------ Extracted information ------

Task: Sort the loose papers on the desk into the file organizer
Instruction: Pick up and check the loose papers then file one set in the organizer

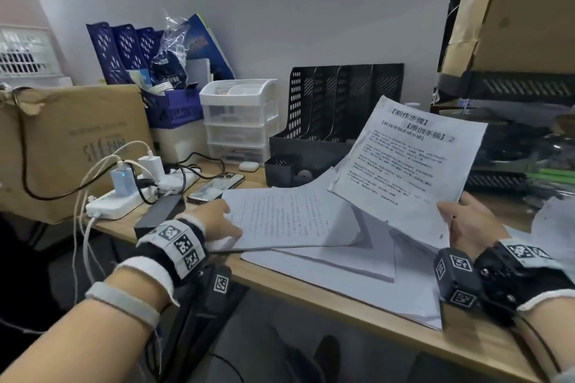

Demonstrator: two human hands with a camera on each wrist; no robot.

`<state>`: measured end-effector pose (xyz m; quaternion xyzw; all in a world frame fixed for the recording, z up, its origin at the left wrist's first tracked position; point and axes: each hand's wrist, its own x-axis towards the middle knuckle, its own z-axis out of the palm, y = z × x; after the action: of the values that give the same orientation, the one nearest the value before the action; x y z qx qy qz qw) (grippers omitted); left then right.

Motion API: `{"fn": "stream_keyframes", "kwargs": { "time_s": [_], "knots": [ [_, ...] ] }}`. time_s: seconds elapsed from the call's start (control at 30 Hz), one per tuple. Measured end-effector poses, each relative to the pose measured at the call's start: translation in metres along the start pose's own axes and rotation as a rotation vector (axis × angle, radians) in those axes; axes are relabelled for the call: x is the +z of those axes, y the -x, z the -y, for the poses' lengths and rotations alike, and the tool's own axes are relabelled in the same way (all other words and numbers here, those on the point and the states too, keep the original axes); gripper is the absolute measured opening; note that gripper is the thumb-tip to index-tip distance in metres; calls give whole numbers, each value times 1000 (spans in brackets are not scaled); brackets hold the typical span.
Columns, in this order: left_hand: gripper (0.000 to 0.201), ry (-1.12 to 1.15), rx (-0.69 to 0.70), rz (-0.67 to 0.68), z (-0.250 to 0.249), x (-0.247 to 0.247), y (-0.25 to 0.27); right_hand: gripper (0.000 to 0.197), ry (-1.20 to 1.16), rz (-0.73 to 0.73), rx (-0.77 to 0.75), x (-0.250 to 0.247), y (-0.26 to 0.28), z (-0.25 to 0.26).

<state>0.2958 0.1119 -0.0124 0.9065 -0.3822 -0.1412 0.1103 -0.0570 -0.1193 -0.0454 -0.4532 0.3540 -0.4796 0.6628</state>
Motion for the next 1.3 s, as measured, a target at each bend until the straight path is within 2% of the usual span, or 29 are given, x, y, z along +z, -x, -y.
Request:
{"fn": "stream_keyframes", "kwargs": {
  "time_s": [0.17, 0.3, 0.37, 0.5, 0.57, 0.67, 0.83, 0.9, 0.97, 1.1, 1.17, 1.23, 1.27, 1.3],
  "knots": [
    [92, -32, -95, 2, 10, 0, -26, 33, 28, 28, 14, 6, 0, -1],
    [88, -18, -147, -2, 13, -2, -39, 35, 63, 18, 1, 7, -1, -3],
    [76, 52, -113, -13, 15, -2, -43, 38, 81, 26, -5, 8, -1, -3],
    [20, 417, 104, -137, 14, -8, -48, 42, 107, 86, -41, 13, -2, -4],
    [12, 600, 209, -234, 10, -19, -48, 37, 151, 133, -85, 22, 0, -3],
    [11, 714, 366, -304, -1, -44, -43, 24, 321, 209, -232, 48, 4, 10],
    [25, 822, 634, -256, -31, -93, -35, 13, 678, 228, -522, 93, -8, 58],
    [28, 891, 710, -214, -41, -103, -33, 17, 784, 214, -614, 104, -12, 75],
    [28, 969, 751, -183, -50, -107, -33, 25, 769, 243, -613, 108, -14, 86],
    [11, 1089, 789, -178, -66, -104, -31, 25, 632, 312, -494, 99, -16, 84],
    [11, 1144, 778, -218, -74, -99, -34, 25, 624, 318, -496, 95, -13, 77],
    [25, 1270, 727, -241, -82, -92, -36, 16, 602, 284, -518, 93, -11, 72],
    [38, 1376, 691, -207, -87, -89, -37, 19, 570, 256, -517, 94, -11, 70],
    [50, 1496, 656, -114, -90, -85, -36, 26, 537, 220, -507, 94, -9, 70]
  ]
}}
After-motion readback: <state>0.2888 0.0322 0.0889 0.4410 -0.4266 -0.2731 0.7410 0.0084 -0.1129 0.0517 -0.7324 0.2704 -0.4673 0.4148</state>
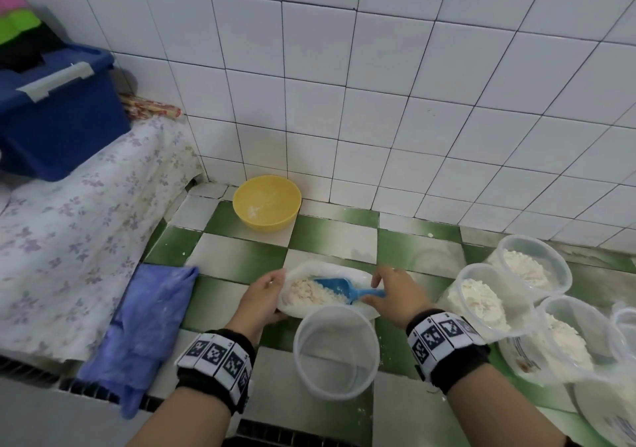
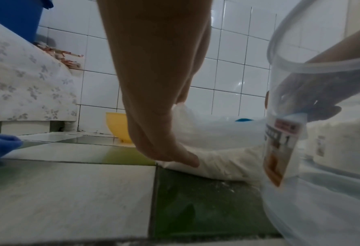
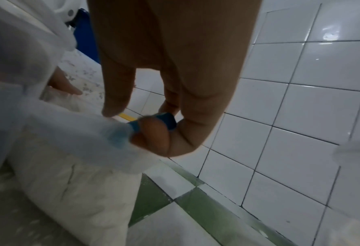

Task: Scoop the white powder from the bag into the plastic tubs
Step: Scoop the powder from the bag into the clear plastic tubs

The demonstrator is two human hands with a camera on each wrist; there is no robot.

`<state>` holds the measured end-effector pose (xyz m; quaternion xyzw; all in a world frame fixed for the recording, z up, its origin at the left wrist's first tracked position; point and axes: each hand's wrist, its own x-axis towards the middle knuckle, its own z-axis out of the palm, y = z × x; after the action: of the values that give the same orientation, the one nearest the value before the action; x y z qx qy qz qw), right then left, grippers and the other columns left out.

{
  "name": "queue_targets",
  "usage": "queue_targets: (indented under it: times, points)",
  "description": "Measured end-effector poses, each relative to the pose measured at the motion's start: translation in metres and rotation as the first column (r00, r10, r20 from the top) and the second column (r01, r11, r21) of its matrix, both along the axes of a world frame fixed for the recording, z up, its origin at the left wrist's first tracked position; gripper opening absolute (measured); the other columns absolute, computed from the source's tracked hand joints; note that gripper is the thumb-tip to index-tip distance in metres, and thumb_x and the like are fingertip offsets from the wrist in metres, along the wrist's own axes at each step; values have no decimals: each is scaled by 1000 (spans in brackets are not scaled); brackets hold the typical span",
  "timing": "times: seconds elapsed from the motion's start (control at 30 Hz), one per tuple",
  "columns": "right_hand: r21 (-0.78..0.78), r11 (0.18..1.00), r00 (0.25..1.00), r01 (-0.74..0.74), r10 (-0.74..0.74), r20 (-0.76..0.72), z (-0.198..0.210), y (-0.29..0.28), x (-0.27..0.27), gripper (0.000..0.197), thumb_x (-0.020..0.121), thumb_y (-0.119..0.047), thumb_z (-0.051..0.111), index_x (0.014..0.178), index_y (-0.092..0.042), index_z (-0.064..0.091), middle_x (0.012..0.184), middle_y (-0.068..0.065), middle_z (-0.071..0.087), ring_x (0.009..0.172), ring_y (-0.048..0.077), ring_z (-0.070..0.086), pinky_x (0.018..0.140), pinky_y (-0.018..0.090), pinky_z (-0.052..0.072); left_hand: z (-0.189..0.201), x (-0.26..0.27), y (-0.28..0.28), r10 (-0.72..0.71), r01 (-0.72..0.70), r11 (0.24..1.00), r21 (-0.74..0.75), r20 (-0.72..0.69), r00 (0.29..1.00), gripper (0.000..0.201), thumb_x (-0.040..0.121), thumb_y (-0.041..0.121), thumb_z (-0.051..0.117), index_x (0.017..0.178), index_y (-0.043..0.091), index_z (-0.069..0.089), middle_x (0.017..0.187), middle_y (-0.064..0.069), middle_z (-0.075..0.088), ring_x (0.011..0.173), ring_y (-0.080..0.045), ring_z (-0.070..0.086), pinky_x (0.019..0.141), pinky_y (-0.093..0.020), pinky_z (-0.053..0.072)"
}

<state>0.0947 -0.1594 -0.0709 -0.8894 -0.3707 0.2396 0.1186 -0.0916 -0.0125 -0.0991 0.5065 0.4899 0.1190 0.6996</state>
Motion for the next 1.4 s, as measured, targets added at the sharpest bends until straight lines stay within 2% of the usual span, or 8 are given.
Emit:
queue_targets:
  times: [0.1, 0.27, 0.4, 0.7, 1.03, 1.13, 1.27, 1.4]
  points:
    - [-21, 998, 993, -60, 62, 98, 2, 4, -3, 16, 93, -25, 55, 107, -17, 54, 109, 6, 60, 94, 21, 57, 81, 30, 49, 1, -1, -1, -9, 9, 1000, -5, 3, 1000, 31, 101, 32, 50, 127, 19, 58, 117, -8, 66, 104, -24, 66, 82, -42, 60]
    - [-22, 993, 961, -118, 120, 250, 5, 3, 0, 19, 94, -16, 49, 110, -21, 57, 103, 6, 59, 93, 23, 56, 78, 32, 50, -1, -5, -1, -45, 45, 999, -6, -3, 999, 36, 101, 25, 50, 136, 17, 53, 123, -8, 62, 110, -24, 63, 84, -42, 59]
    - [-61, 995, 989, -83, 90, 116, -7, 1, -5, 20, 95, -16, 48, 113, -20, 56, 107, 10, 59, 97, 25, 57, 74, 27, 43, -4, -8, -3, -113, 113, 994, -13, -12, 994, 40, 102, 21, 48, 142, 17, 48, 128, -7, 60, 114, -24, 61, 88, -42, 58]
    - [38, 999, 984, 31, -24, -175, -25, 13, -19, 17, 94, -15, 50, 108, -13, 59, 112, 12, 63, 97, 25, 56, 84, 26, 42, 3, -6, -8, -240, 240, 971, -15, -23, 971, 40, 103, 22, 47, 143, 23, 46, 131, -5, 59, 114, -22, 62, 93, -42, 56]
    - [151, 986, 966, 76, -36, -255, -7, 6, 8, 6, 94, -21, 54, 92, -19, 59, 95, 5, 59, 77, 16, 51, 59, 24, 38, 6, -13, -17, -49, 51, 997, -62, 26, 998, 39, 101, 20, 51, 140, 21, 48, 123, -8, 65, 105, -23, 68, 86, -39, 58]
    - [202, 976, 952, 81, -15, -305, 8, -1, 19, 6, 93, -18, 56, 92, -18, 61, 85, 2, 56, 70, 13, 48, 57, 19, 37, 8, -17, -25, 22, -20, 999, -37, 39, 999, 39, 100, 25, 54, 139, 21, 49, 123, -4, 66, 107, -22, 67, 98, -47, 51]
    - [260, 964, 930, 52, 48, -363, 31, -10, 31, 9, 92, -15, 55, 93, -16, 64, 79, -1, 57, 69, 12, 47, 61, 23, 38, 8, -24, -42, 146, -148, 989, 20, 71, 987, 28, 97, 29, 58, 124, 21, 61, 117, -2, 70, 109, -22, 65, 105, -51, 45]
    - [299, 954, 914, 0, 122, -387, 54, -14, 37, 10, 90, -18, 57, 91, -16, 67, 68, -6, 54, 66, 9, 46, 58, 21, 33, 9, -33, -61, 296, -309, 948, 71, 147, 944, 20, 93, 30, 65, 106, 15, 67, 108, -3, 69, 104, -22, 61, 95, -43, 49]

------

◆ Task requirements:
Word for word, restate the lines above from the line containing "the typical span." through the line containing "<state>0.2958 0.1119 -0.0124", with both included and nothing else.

◆ Task output:
Motion API: `{"fn": "stream_keyframes", "kwargs": { "time_s": [_], "knots": [ [_, ...] ] }}`. time_s: seconds elapsed from the call's start (control at 30 Hz), one per tuple. Measured end-effector poses, each relative to the pose measured at the call's start: translation in metres along the start pose's own axes and rotation as a rotation vector (axis × angle, radians) in those axes; axes are relabelled for the call: x is the +z of those axes, y the -x, z the -y, for the poses' lengths and rotations alike, and the tool's own axes are relabelled in the same way (all other words and numbers here, those on the point and the states too, keep the original axes); gripper is the absolute measured opening; note that gripper is the thumb-tip to index-tip distance in metres; calls give whole numbers, each value times 1000 (spans in brackets are not scaled); brackets hold the typical span.
Columns, in this order: left_hand: gripper (0.000 to 0.201), ry (-1.12 to 1.15), rx (-0.69 to 0.70), rz (-0.67 to 0.68), z (-0.250 to 0.249), x (-0.247 to 0.247), y (-0.25 to 0.27); right_hand: gripper (0.000 to 0.197), ry (-1.20 to 1.16), rz (-0.73 to 0.73), rx (-0.77 to 0.75), x (-0.250 to 0.247), y (-0.26 to 0.28), z (-0.25 to 0.26).

<state>0.2958 0.1119 -0.0124 0.9065 -0.3822 -0.1412 0.1103 -0.0570 -0.1193 -0.0454 -0.4532 0.3540 -0.4796 0.6628</state>

What appears above is the full answer.